My Tehran for Sale (Persian: تهران من، حراج) is a 2009 Australian film filmed in Iran, written and directed by Iranian-Australian director Granaz Moussavi. It was produced by Cyan Films and stars Marzieh Vafamehr, Amir Chegini, and Asha Mehrabi. The film explores contemporary Tehran and its underground art scene, focusing on the life of a young actress who has been banned from theatre work.

== Plot ==
Marzieh is a young actress living in Tehran. The authorities have banned her, like many other young actors, from doing theatre work, forcing her to lead a secret life in order to express herself artistically. At an underground rave, she meets Saman, who was born in Iran but has become an Australian citizen after migrating there. Saman offers her a way out of Iran and shows Marzieh the possibility of living without fear, but the film also looks at the difficulties faced by migrants.

==Cast==
- Marzieh Vafamehr, an Iranian documentary filmmaker and actress, as Marzieh
- Amir Chegini, as Saman
- Asha Mehrabi

==Production==
My Tehran for Sale is an Australian-produced film. It is the debut feature film of writer/director Granaz Moussavi, who won a pitching competition at the Screen Producers Association of Australia conference in 2006. She shot in Tehran in August and September 2008 with a hand-held camera. Moussavi was also involved in post-production work on the film in South Australia, and did not expect the film to be allowed to be shown in Iran (so did not ask permission for this). She moved from Iran to Australia with her parents around 1996, and continued to live between both countries.

The film was the first feature film produced by Adelaide producer Julie Ryan since her many collaborations with director Rolf de Heer, over around a decade, and the first for her company Cyan Films, which she formed with Kate Croser.

==Release==
My Tehran for Sale had its world premiere at the Adelaide Film Festival in February 2009.

It was an official selection to the 2009 Toronto International Film Festival, and also screened at the 2009 Vancouver International Film Festival, Busan International Film Festival, International Filmfestival Mannheim-Heidelberg. In 2010 it was screened at the Museum of Modern Art in New York, as well as the International Film Festival Rotterdam, International Film Festival Prague - Febiofest, Cinema Novo Film Festival Brugges, CPH:PIX Copenhagen International Film Festival, Guadalajara International Film Festival in Mexico, Sydney Travelling Film Festival, Las Palmas de Gran Canaria International Film Festival, and others.

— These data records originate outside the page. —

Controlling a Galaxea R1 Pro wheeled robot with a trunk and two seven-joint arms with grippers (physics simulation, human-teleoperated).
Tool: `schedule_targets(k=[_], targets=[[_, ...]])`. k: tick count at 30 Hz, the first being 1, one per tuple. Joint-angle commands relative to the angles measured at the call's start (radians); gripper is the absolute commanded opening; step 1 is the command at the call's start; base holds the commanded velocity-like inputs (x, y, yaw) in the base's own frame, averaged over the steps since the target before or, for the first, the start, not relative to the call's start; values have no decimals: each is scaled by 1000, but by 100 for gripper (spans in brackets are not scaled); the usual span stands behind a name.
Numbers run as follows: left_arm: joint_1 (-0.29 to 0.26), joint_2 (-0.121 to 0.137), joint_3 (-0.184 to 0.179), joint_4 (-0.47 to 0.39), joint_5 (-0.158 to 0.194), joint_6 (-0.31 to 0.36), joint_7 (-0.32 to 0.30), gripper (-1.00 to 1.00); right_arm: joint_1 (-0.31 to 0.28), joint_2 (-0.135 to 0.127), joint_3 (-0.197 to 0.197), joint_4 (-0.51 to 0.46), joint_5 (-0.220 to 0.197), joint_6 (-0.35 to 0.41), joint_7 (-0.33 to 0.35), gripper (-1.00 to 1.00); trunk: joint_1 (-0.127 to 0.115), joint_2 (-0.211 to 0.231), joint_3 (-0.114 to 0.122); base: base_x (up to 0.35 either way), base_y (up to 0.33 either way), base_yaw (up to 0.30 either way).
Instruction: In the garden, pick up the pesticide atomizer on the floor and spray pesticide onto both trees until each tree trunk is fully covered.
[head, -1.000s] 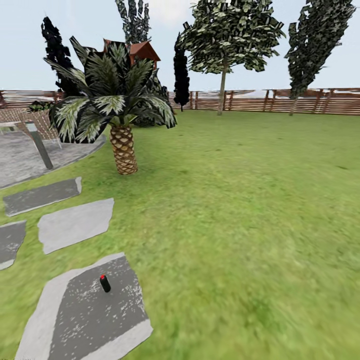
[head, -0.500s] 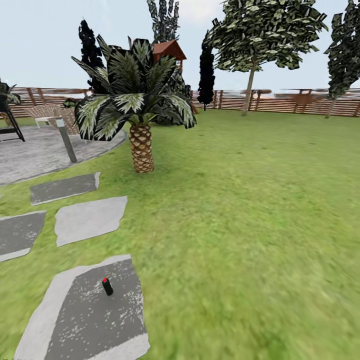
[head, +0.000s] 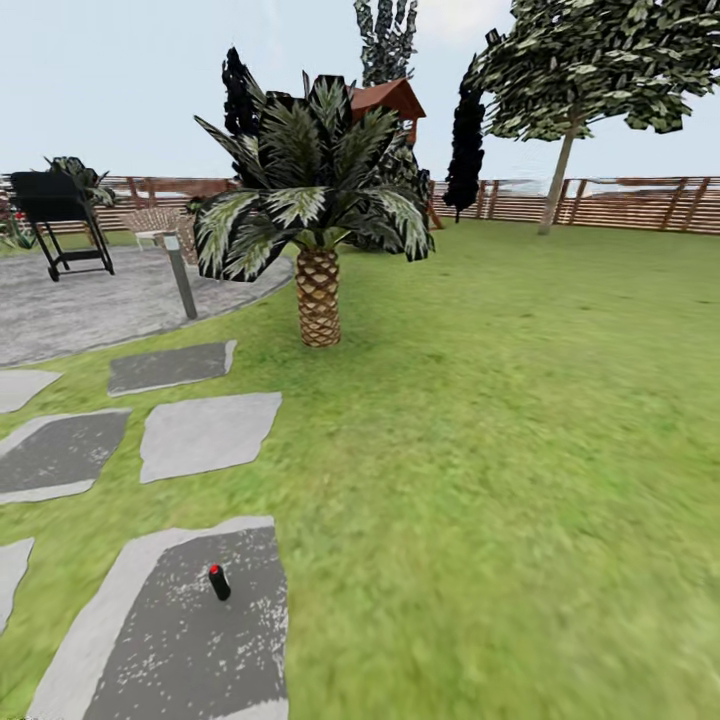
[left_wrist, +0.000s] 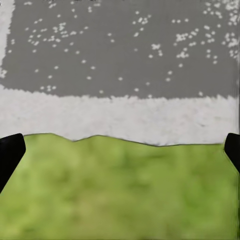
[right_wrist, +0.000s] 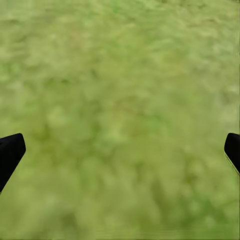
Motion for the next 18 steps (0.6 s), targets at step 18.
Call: schedule_targets(k=[18], targets=[[-1, 0, 1, 1, 3, -4, 1, 100, 0, 0, 0, 1, 3, -2, -4, 100, 0, 0, -1, 161, -143, 278]])
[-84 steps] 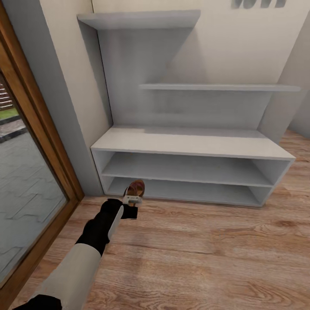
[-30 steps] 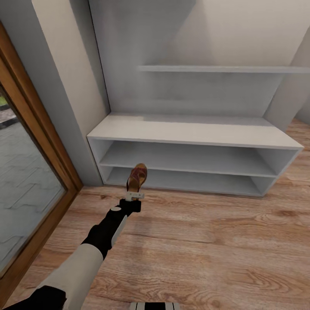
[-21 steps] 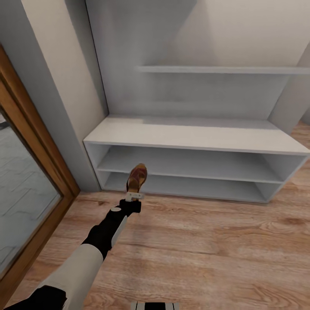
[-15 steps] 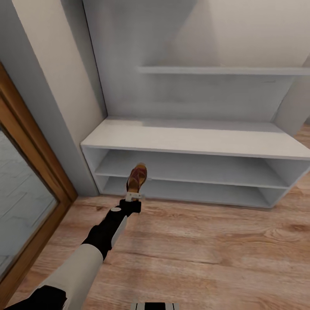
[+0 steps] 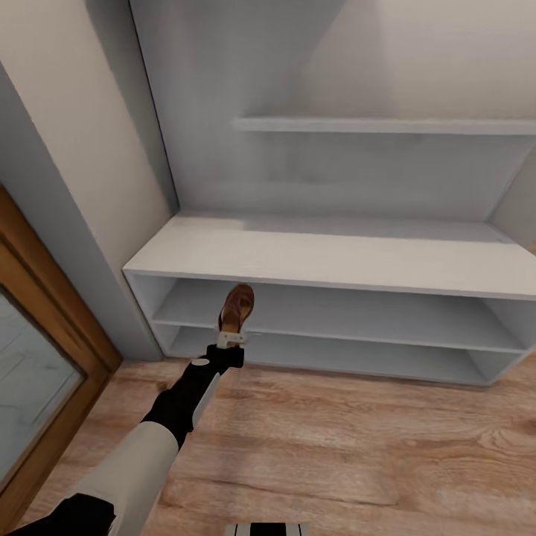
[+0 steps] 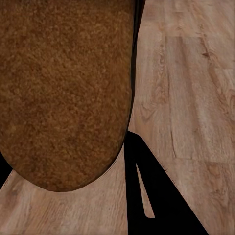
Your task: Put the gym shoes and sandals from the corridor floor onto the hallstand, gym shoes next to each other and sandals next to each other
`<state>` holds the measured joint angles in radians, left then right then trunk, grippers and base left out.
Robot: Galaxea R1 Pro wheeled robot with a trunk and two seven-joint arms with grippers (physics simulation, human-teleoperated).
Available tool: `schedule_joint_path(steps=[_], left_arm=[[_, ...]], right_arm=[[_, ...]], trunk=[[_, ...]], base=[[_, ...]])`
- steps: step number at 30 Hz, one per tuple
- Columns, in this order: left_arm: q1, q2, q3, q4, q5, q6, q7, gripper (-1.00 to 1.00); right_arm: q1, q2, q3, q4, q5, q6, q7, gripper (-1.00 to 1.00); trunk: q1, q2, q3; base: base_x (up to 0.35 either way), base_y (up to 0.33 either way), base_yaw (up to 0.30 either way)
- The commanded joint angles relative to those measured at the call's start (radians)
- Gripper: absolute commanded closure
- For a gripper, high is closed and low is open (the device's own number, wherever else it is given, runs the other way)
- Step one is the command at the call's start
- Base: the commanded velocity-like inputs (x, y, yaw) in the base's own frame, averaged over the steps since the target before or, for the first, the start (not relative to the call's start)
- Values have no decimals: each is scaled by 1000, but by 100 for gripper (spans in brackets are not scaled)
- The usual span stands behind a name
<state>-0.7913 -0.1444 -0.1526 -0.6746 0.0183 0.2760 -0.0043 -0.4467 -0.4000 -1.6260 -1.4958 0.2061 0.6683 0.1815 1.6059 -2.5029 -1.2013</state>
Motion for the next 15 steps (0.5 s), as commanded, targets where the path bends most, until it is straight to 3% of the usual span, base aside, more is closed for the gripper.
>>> schedule_joint_path(steps=[1, 8, 15], left_arm=[[0, 0, -1, -2, -1, 6, -2, 100], [0, 0, -1, -2, -1, 6, -2, 100], [0, 0, -1, -2, -1, 6, -2, 100]], right_arm=[[-1, 0, -2, -1, 7, 5, 7, 100], [-1, 0, -2, -1, 7, 5, 7, 100], [-1, 0, -2, -1, 7, 5, 7, 100]], trunk=[[0, 0, -1], [0, 0, -1], [0, 0, -1]], base=[[306, 0, 0], [213, 0, 0], [43, 0, 0]])
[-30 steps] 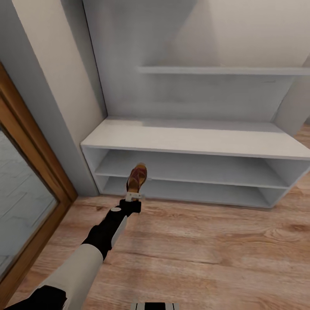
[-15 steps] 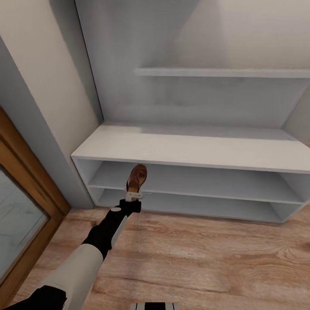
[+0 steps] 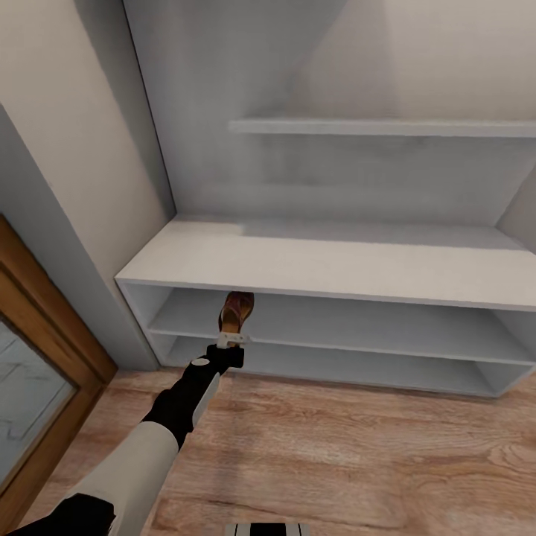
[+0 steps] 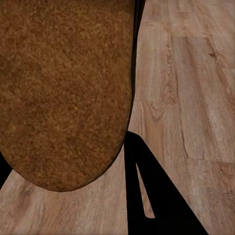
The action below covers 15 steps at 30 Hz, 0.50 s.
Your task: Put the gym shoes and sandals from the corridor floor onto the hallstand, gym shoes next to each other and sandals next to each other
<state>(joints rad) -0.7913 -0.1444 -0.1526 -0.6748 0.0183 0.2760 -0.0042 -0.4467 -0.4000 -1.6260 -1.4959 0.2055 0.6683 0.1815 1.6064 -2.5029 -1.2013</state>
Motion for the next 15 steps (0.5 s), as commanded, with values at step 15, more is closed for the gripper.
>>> schedule_joint_path(steps=[15], left_arm=[[0, 0, -1, -2, -1, 6, -2, 100]], right_arm=[[-1, 0, -2, -1, 8, 5, 7, 100]], trunk=[[0, 0, -1]], base=[[201, 0, 0]])
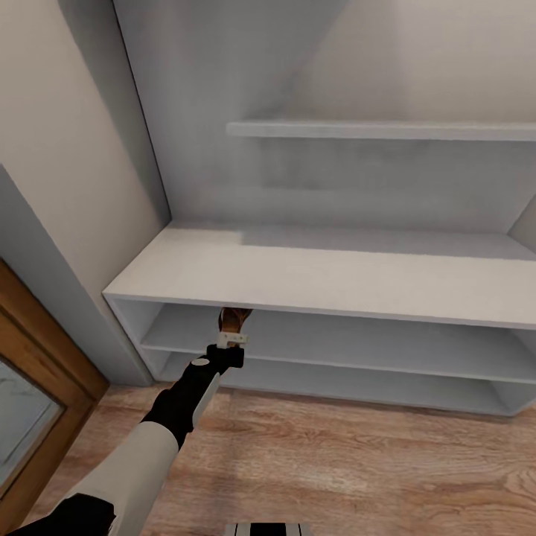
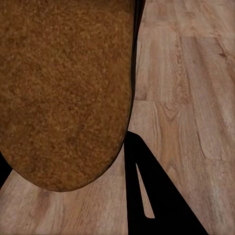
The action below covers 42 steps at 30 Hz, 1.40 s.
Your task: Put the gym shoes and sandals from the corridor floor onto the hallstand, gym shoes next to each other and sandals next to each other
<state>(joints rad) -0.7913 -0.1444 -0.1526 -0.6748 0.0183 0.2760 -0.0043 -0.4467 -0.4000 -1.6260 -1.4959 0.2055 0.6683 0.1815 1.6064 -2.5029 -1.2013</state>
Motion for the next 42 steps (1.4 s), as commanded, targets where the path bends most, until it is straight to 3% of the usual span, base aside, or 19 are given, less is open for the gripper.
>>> schedule_joint_path(steps=[1, 29, 42], left_arm=[[0, 0, -1, -2, -1, 6, -2, 100], [0, 0, -1, -2, -1, 7, -2, 100], [0, 0, -1, -2, 0, 9, -2, 100]], right_arm=[[-1, 0, -2, -1, 8, 5, 7, 100], [-1, 0, -2, -2, 9, 5, 7, 100], [-1, 0, -2, -3, 9, 5, 7, 100]], trunk=[[0, 0, -1], [0, 0, -1], [0, 0, -1]], base=[[14, 0, 0], [121, 0, 0], [6, 0, 0]])
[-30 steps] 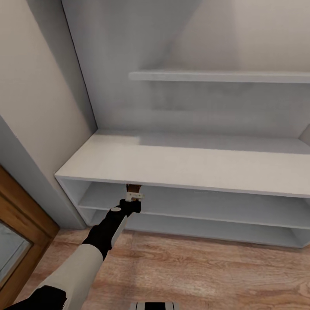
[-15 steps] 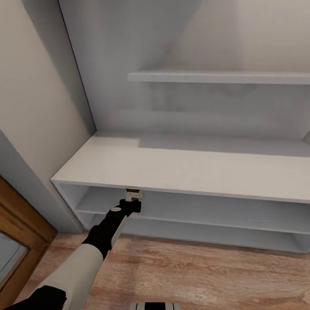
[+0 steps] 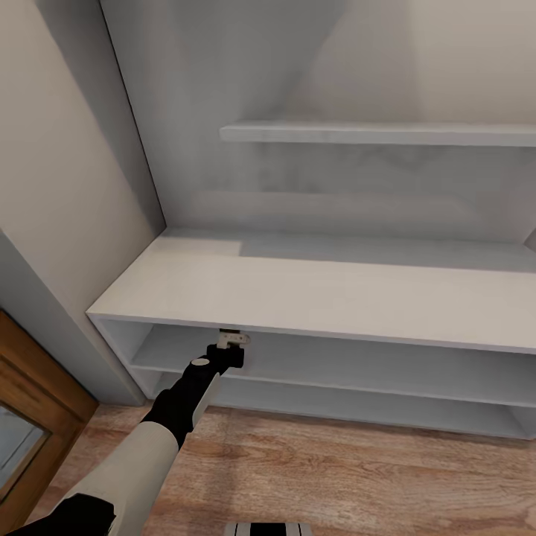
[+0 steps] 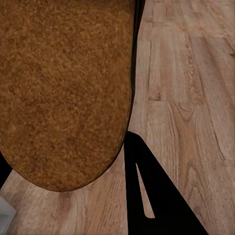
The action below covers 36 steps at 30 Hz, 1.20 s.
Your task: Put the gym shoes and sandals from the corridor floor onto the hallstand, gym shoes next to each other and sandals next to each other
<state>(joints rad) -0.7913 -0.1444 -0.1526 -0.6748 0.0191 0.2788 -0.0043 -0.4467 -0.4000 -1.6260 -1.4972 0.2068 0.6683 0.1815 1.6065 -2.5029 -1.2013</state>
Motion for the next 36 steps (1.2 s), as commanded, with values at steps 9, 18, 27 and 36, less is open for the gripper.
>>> schedule_joint_path(steps=[9, 18, 27, 36], left_arm=[[0, 0, -1, -2, -1, 7, -2, -100], [0, 0, 0, -2, -1, 7, -2, -100], [0, 0, -1, -2, -2, 6, -2, -100], [0, 3, 3, -2, -2, 5, -2, -100]], right_arm=[[-1, 0, -2, -1, 8, 5, 7, 100], [-1, 0, -2, -1, 8, 5, 7, 100], [-1, 0, -2, -1, 8, 5, 7, 100], [-1, 2, -2, -1, 7, 5, 7, 100]], trunk=[[0, 0, -1], [0, 0, -1], [0, 0, -1], [0, 0, -1]], base=[[0, 0, 0], [0, 0, 0], [-210, 0, 0], [-334, 0, 0]])
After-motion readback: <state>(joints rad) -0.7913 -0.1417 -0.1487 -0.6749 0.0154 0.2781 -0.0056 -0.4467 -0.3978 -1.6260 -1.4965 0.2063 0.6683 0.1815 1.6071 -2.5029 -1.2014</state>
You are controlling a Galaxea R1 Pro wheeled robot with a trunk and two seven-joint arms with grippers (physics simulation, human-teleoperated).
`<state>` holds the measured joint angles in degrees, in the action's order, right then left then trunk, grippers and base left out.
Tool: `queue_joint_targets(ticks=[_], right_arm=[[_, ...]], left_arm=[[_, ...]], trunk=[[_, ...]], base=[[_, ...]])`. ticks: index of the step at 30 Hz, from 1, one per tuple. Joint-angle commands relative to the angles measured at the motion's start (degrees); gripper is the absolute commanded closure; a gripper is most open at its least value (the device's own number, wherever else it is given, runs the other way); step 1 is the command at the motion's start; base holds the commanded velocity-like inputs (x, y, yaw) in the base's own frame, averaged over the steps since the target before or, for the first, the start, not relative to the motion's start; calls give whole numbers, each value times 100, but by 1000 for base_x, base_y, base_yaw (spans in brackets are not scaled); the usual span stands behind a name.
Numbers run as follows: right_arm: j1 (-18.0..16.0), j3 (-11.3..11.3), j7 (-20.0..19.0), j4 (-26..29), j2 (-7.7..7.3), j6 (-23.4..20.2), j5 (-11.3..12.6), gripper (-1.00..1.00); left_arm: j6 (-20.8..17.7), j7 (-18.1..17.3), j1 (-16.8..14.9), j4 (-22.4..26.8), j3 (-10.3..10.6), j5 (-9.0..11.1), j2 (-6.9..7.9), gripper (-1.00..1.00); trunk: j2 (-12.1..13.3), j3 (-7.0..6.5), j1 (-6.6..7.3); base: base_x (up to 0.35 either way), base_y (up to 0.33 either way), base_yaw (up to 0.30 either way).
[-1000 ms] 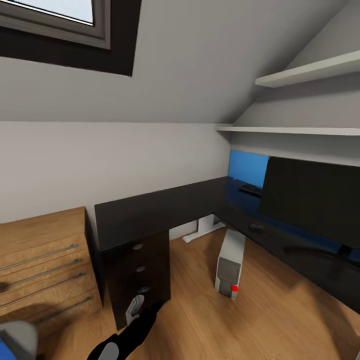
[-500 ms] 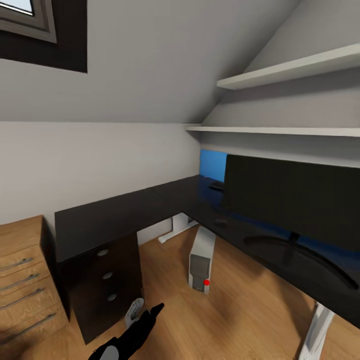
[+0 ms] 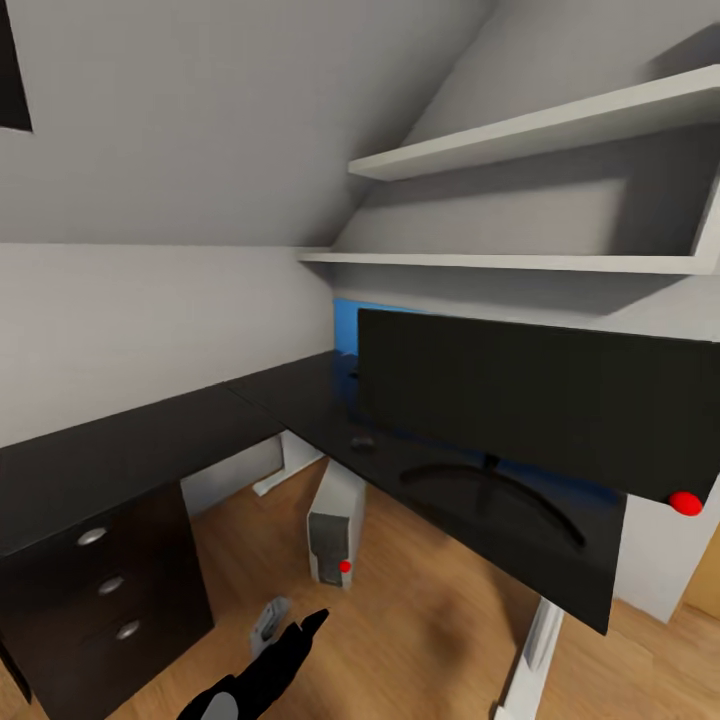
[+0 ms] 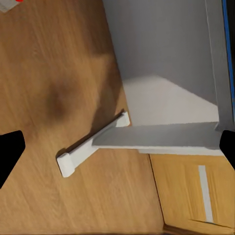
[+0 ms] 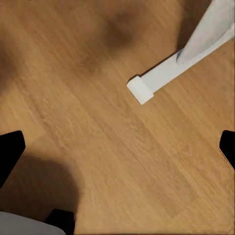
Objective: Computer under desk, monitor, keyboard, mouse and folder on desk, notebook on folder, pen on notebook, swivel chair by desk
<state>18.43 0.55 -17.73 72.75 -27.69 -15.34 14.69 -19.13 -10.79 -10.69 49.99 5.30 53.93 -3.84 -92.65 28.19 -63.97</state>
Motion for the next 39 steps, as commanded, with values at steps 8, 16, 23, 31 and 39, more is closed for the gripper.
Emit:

However, it had limited cinema release in Australia, only being shown in Adelaide and Hobart. A "bare bones" DVD edition was released, with no publicity.

== Reception ==
Australian film scholar Hamish Ford wrote: "Thanks to Marzieh Vafamehr's remarkable central performance and Granaz Moussavi's savage intelligence, the story of My Tehran For Sale has a lot to tell us – about both Australia and Iran, within and outside the film".

Iranian critic and film scholar Parviz Jahed compared My Tehran for Sale with Romanian filmmaker Cristian Mungiu's film 4 Months, 3 Weeks and 2 Days.

===Accolades===
- Winner, Independent Spirit Inside Film Award, Sydney
- Winner, Best Feature Film at TriMedia Festival in Colorado, US

== Arrest of Vafamehr==
Controversy surrounded the film when unauthorised copies of the film were circulated in Tehran. In July 2011, Iranian authorities arrested Vafamehr, reportedly for acting in the film without proper Islamic hijab and with a shaved head. She was sentenced to one year in prison and 90 lashes; however, due to international pressure and various campaigns, an appeals court later reduced her sentence to only three months' imprisonment. She was released in October 2011.

In November 2011 the film was screened in the inaugural Stop Violence Against Women Film Festival in Melbourne 2011, presented by Amnesty International Australia's Victorian Women's Rights team.